>>>>
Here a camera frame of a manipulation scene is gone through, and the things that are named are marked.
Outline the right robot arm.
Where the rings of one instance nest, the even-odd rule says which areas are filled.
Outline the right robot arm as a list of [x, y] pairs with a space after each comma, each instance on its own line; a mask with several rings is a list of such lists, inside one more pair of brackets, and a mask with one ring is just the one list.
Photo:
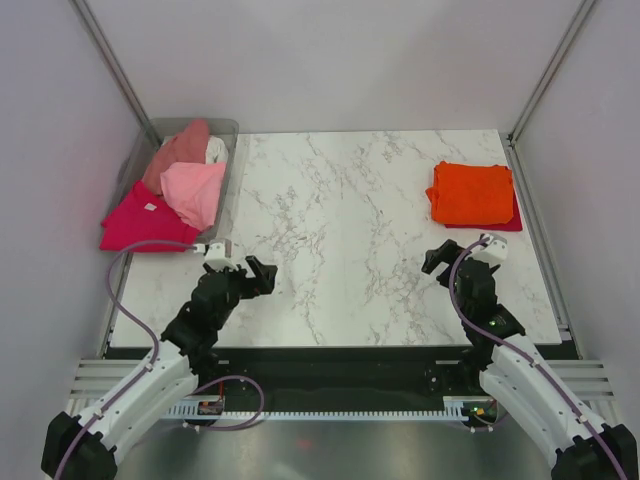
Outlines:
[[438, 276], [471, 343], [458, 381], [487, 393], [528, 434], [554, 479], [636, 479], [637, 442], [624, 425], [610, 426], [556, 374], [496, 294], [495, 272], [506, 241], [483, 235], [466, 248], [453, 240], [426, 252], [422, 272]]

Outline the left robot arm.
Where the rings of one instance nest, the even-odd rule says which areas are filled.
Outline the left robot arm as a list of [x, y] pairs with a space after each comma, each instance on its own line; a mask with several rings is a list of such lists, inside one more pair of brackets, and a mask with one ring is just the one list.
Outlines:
<<<<
Problem to work on.
From the material above, gather all lines that include the string "more" and copy them.

Worked solution.
Outline the right robot arm as a list of [x, y] pairs with a space after each comma, each instance on its own line; a mask with several rings is a list of such lists, inside one more pair of brackets, and a mask with one ring is just the one list.
Outline the left robot arm as a list of [x, y] pairs with a space after each comma, each instance on its own line; a mask with several rings is a list of such lists, inside one more pair of brackets, and a mask with one ring is just the one list.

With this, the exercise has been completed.